Okay fine, I’m not melting, I just feel like it.
Anyway, if you want to know what’s happening around a neighborhood, it’s usually a good bet to talk to the garbage man (or woman); so today, science opens by investigating your brain’s trash truck. It will then find out why volcanoes in Japan in Chile have sunk, speculate on the cellular intelligence of plants, and approach the edge of the universe.
The brain’s waste removal system could hold a key to diseases like Alzheimer’s
The lymphatic system keeps the body clean, but doesn’t extend to the brain—a fact that has long left science a bit in the dark about how the illustrious organ handles its “garbage.” But last August, two-photon microscopy revealed the glymphatic system: a network of vessels parallel to the pathways that bring blood into the brain, through which cerebral spinal fluid (CSF) pumps through the brain to flush out cellular waste and excess proteins.
Now, researchers believe this system likely prevents the buildup of products like amyloid protein plaques that cause alzheimer's. In fact, the malfunctioning of this system could be a major factor in the development of alzheimer’s and other neurodegenerative diseases, which are associated with the accumulation of waste products in the brain. Researchers hope that developing ways to modulate this glymphatic system could be a tool for treatment.
2010 and 2011 mega-quakes made volcanoes drop as much as 6 inches, study shows
After the Tohoku and Maule quakes in Japan and Chile, scientists independently researching near each quake site found signs of sinking volcanoes. They’re not sure of the exact cause, but researchers suspect that the quaking caused magma and heat-weakened rocks to settle underneath.
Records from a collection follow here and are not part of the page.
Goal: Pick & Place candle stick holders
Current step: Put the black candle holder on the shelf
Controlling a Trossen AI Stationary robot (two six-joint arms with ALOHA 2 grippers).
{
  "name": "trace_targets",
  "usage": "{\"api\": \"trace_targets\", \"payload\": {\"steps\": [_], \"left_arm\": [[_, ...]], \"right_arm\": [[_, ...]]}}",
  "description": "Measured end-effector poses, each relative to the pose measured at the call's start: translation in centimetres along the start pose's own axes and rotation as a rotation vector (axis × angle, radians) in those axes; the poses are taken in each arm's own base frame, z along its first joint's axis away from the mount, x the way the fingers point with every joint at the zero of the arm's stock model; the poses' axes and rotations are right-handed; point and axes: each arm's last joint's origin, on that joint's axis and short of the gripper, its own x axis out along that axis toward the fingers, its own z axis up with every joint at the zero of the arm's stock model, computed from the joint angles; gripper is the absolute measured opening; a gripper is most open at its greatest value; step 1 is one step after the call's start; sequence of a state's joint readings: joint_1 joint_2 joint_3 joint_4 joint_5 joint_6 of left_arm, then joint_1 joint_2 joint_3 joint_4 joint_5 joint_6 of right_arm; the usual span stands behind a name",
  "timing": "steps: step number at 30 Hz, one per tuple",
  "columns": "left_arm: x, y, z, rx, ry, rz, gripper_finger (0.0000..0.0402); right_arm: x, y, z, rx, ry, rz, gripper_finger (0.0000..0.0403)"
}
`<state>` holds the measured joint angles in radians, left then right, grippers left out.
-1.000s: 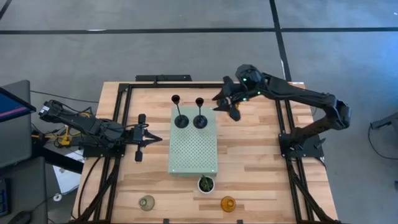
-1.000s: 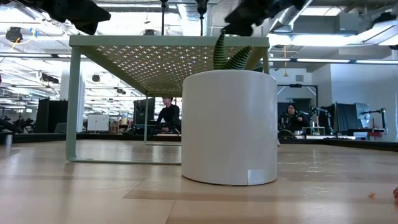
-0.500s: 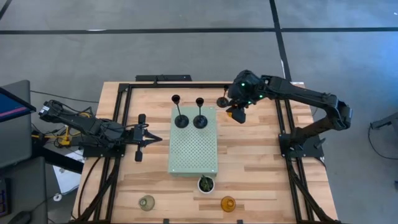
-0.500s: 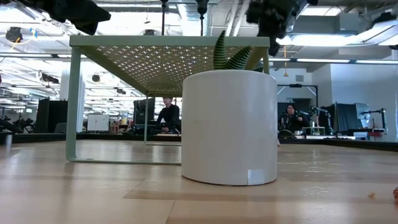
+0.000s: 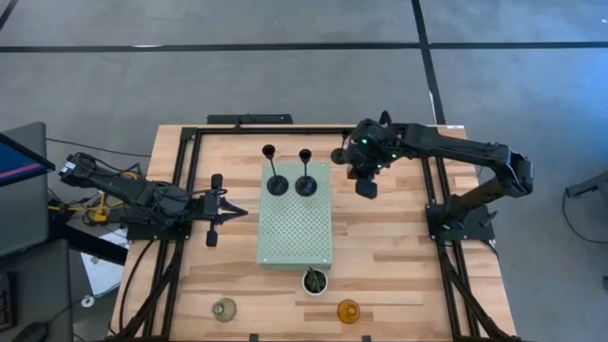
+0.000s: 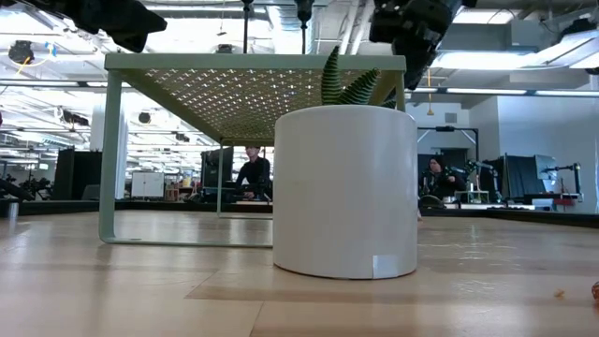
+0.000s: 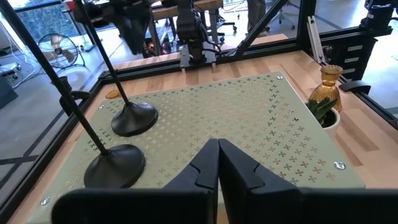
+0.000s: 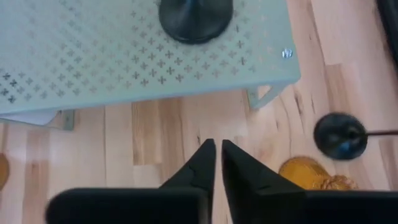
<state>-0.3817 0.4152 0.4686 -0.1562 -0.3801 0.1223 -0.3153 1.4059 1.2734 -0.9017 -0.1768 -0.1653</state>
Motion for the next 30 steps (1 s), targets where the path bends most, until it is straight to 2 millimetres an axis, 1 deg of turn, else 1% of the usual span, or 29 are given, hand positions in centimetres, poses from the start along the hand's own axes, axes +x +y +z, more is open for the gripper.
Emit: {"api": "trace_targets", "payload": {"steps": [1,3,5,8,12,15,19,21,24,30], "left_arm": [[0.0,0.0,0.0,0.0,0.0,0.0,0.0007],[0.0,0.0,0.0,0.001,0.002,-0.001,0.0007],[0.1,0.0,-0.1,0.003,0.007,-0.001,0.0007],[0.3,-0.1,-0.1,0.007,0.017,-0.002,0.0009],[0.5,-0.2,-0.2,0.011,0.027,-0.003,0.0008],[0.6,-0.3,-0.3,0.014,0.035,-0.004,0.0007],[0.8,-0.3,-0.3,0.017,0.044,-0.005,0.0009],[0.8,-0.4,-0.4,0.019,0.047,-0.005,0.0009],[0.9,-0.4,-0.4,0.019,0.049,-0.006,0.0007],[0.9,-0.4,-0.4,0.019,0.048,-0.005,0.0008]], "right_arm": [[0.0,0.0,-0.2,-0.009,-0.015,-0.002,0.0008],[0.0,0.1,-1.3,-0.013,-0.013,-0.006,0.0003],[0.1,0.2,-2.2,-0.003,-0.053,-0.032,0.0008],[0.0,0.2,-4.2,0.029,-0.126,-0.055,0.001],[0.3,0.4,-6.4,0.039,-0.295,-0.083,0.0002],[0.5,0.2,-7.8,0.058,-0.461,-0.152,0.0003],[1.8,-0.6,-9.8,0.117,-0.593,-0.263,0.0002],[2.6,-0.9,-10.5,0.123,-0.635,-0.275,0.0001],[4.1,-1.3,-11.4,0.131,-0.623,-0.281,0.0001],[5.8,-2.4,-11.2,0.151,-0.586,-0.301,0.0004]]}}
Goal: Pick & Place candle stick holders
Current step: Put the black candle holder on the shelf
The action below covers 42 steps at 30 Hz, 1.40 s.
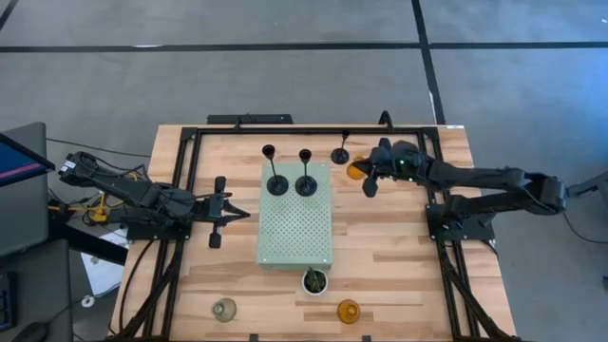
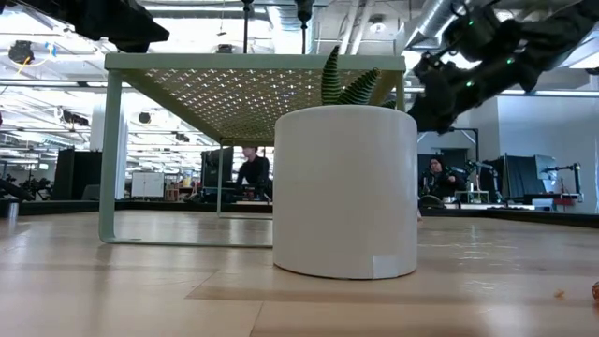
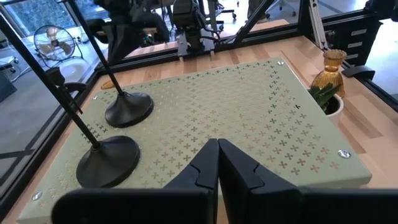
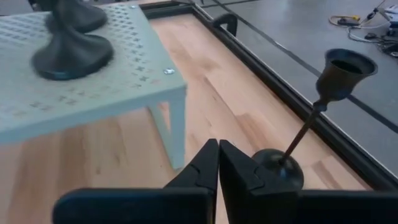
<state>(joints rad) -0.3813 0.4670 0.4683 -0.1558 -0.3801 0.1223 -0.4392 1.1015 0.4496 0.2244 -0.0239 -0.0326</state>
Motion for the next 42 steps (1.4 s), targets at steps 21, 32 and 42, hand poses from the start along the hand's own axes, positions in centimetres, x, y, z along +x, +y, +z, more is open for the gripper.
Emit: {"api": "trace_targets", "payload": {"steps": [21,32,42], "left_arm": [[0.0,0.0,0.0,0.0,0.0,0.0,0.0007],[0.0,0.0,0.0,0.0,0.0,0.0,0.0007],[0.0,0.0,0.0,0.0,-0.001,0.0,0.0007]], "right_arm": [[4.5,-3.7,1.1,0.207,0.058,-0.129,0.0257],[7.8,-5.9,1.7,0.235,0.1,-0.177,0.0278],[8.2,-7.3,1.9,0.254,0.105,-0.206,0.0252]]}}
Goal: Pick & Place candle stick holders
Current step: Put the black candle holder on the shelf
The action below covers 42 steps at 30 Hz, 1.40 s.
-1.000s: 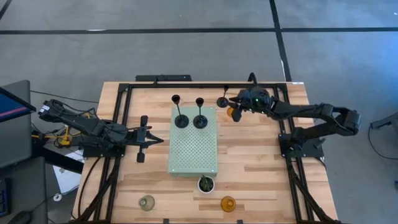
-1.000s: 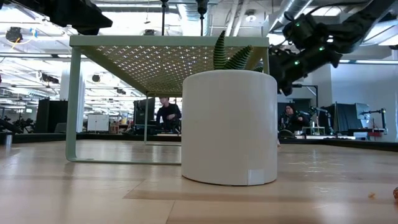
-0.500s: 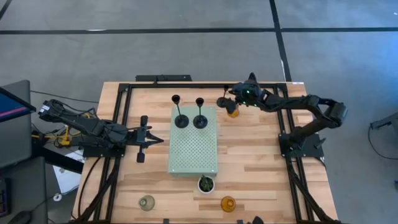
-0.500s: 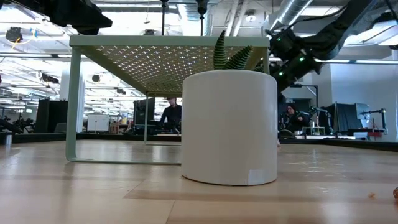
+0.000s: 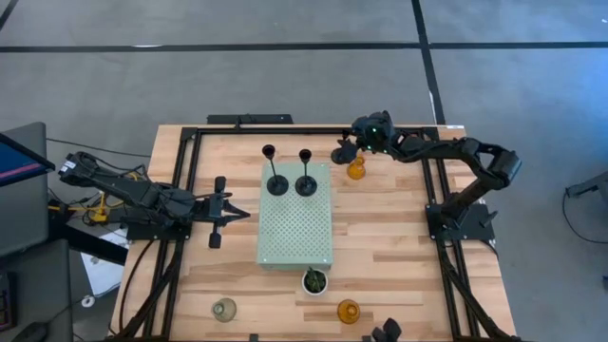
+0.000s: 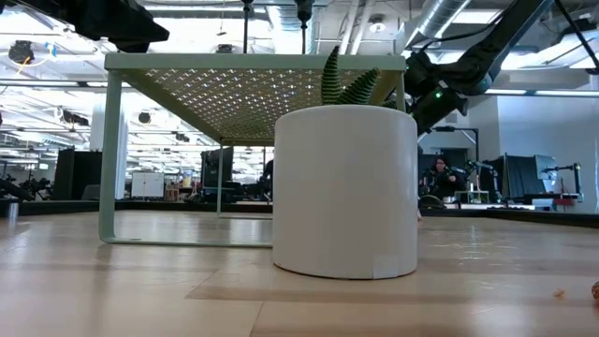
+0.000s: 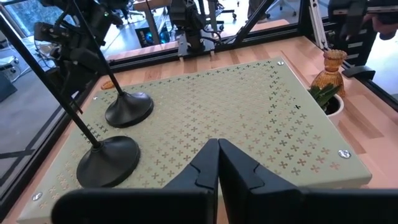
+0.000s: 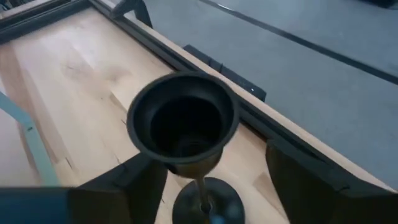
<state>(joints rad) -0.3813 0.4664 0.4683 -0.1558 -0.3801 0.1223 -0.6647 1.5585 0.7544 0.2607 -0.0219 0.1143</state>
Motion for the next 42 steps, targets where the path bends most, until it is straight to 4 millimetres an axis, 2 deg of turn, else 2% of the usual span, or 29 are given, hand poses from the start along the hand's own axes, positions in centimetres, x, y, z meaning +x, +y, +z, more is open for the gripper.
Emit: {"api": "trace_targets", "payload": {"steps": [4,12,16,21,26,30,37,42], "left_arm": [[0.0,0.0,0.0,0.0,0.0,0.0,0.0007],[0.0,0.0,0.0,0.0,0.0,0.0,0.0008],[0.0,0.0,0.0,0.0,0.0,0.0,0.0007],[0.0,0.0,0.0,0.0,0.0,0.0,0.0009],[0.0,0.0,0.0,0.0,0.0,0.0,0.0007],[0.0,0.0,0.0,0.0,0.0,0.0,0.0008],[0.0,0.0,0.0,0.0,0.0,0.0,0.0007],[0.0,0.0,0.0,0.0,0.0,0.0,0.0007]], "right_arm": [[0.0,0.0,-0.1,0.0,0.01,0.0,0.0189],[0.0,0.1,-0.2,-0.055,0.017,0.005,0.0021],[-0.4,0.4,-0.3,-0.076,0.041,0.013,0.0028],[-2.4,0.8,0.4,-0.127,0.052,0.01,0.0015],[-6.3,1.1,2.9,-0.154,-0.087,0.016,0.0017],[-10.4,1.4,4.9,-0.165,-0.21,0.029,0.0015],[-17.6,3.3,7.3,-0.19,-0.207,0.103,0.0015],[-20.6,5.8,8.1,-0.203,-0.144,0.225,0.0015]]}}
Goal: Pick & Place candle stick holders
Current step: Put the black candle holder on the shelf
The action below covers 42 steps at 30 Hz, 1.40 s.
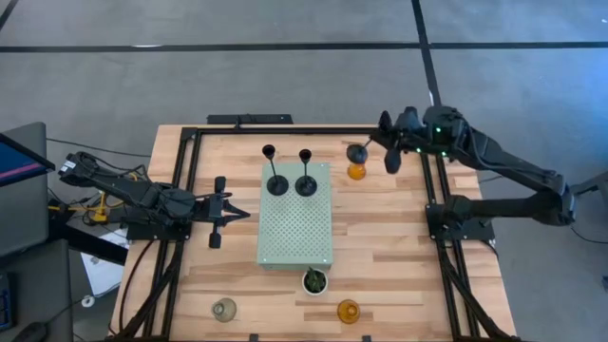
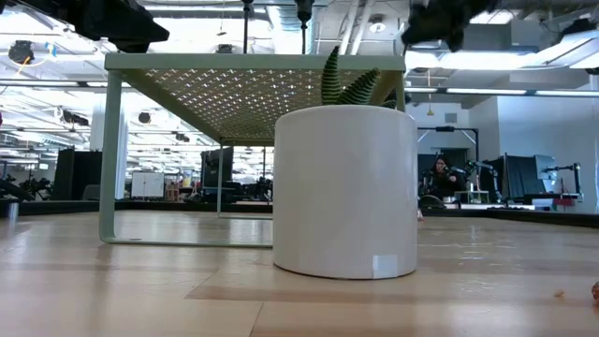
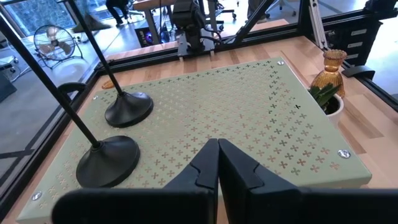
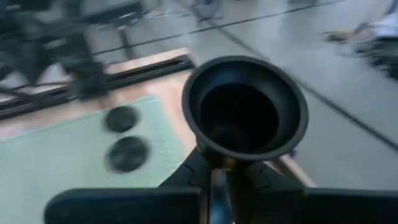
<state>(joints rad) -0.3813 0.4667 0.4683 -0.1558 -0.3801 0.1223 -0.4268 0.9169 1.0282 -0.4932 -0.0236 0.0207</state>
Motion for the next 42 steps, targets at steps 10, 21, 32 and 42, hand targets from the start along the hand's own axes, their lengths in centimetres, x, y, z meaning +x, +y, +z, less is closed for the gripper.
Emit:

In other toasty news, Alaska’s Pavlof Volcano (which spewed a plume of ash that astronauts photographed from the International Space Station in May), erupted early Tuesday, spitting ash 5 miles into the sky and disrupting flights.
Plants “do math” to make sure they stay fed all night
British researchers found that plants regulate their consumption of starch reserves throughout the night to make sure they last almost precisely until dawn. (Previously, scientists thought plants simply broke down starch at a fixed rate at night.) The Arabidopsis thaliana, the plant used in the experiment, was also able to “recalculate” its consumption on the fly when the night came unexpectedly early. This Scientific American post has a pretty interesting take on this.
Data says NASA’s Voyager 1 may soon be leaving our solar system
The Voyager 1 is now more than 11 billion miles from the sun, and it’s on track to become the first human-made object to reach interstellar space. The Voyager 1 has entered an area called the “magnetic highway,” where it’s been detecting the highest rate so far of charged particles from outside the heliosphere—a huge magnetic bubble around our sun. Researchers say the voyager could pop out of this bubble from months to years from now.